NEPALESE BODHISATTVA IMAGE--Enlightened Being from John D. Rockefeller III Collection at Asia Society. Photo: ©Asia Society/2003.
This handsomely mounted exhibition demonstrates how conventional ideas about Buddha and his divine entourage took form in various cultures over time. Some of the differences in portrayals of the Buddha in stone, wood, or on paper are astonishing, but all are certainly powerful visually. Their emotional and spiritual impact can hardly be imagined by non-Buddhists.

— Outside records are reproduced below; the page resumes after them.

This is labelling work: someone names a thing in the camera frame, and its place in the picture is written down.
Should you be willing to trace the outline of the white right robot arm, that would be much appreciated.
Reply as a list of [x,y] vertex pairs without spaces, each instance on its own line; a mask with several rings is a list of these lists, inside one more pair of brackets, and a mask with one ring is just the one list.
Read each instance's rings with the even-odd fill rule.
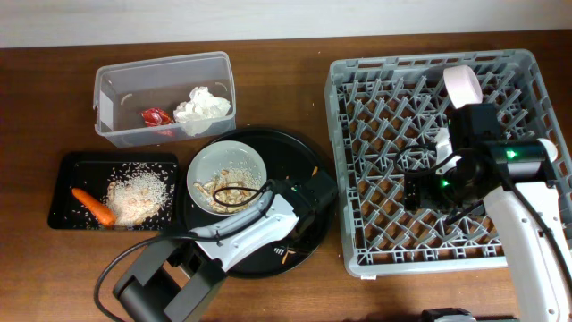
[[404,207],[447,214],[453,224],[483,208],[500,238],[522,321],[571,319],[571,254],[544,140],[482,141],[439,164],[404,173]]

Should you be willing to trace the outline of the white cup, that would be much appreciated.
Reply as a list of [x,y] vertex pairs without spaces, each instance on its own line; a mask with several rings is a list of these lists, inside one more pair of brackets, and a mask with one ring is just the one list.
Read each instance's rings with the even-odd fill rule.
[[545,138],[538,138],[537,139],[544,148],[545,154],[546,154],[546,158],[551,162],[555,162],[558,158],[559,155],[559,151],[556,147],[556,145],[551,142],[550,140],[547,140]]

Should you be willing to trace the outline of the pink bowl with rice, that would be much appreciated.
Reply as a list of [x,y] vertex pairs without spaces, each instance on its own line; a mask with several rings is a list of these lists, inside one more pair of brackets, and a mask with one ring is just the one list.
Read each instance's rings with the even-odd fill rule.
[[456,109],[483,102],[480,83],[469,66],[458,65],[444,69],[443,81],[450,101]]

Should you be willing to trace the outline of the grey dishwasher rack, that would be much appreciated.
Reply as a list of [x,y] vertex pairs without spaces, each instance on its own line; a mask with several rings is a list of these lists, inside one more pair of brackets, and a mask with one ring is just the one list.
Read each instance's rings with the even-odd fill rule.
[[571,231],[571,157],[534,55],[504,49],[432,55],[342,59],[324,88],[329,137],[339,187],[341,243],[347,271],[382,275],[457,272],[504,267],[492,220],[475,212],[452,225],[443,213],[407,211],[403,176],[395,165],[423,169],[436,155],[420,149],[435,140],[453,105],[444,69],[466,65],[484,101],[496,106],[509,139],[545,138],[559,151],[559,217]]

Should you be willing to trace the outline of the grey plate with food scraps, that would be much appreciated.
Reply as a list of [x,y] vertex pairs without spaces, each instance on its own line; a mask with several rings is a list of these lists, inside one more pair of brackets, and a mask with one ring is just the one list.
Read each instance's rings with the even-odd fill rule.
[[201,149],[192,159],[187,172],[187,190],[198,208],[215,216],[232,216],[254,203],[226,207],[216,202],[216,193],[225,204],[238,204],[252,197],[267,180],[265,162],[249,145],[223,140]]

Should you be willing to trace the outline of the white tissue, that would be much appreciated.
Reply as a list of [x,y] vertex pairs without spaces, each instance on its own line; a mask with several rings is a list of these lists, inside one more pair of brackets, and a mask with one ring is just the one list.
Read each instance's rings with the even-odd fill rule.
[[182,123],[182,129],[189,136],[205,132],[213,119],[225,117],[231,109],[231,102],[226,98],[215,97],[208,87],[195,87],[189,93],[189,101],[179,103],[173,111],[176,123]]

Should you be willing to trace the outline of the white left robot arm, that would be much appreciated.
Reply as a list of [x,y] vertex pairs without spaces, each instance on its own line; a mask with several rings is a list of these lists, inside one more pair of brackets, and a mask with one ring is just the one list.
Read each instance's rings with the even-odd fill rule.
[[[129,251],[139,257],[114,286],[114,297],[136,321],[198,321],[227,279],[228,271],[253,252],[287,237],[327,208],[338,193],[323,172],[307,182],[270,180],[260,199],[218,223],[185,233],[144,240]],[[199,266],[184,286],[164,270],[164,262],[189,248]]]

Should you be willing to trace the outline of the orange carrot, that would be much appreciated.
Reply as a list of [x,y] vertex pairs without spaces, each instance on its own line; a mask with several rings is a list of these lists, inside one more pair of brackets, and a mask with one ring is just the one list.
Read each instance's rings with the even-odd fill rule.
[[115,225],[116,216],[108,206],[93,198],[91,195],[80,188],[72,188],[71,193],[75,199],[77,199],[91,212],[91,214],[101,225],[106,227]]

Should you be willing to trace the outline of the red snack wrapper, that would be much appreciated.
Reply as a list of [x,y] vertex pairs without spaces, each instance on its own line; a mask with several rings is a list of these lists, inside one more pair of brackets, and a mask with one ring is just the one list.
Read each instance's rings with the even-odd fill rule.
[[165,126],[174,123],[169,114],[160,108],[149,108],[140,113],[147,127]]

On View at the American Museum of Natural History—
A Taste of CHOCOLATE—
[Closing September 7, 2003] This is not only a tasteful but also a very tasty exhibition. In fact, the gift-shop is so overstocked with Godiva Chocolates that, on exiting, one has the sensation of just having passed through an extended Godiva video-commercial. Nonetheless, the show is effectively designed to highlight what is essential and to make the details more interesting. In effect, it is also bi-lingual, not only for the benefit of Latino schoolchildren, but also because so much of Chocolate's History has been centered in Spanish-speaking countries.
AZTEC GOD & CHOCOLATE--Quetzalcoatl, the Feathered Serpent, on view at American Museum of Natural History. Photo: ©American Museum of Natural History/2003.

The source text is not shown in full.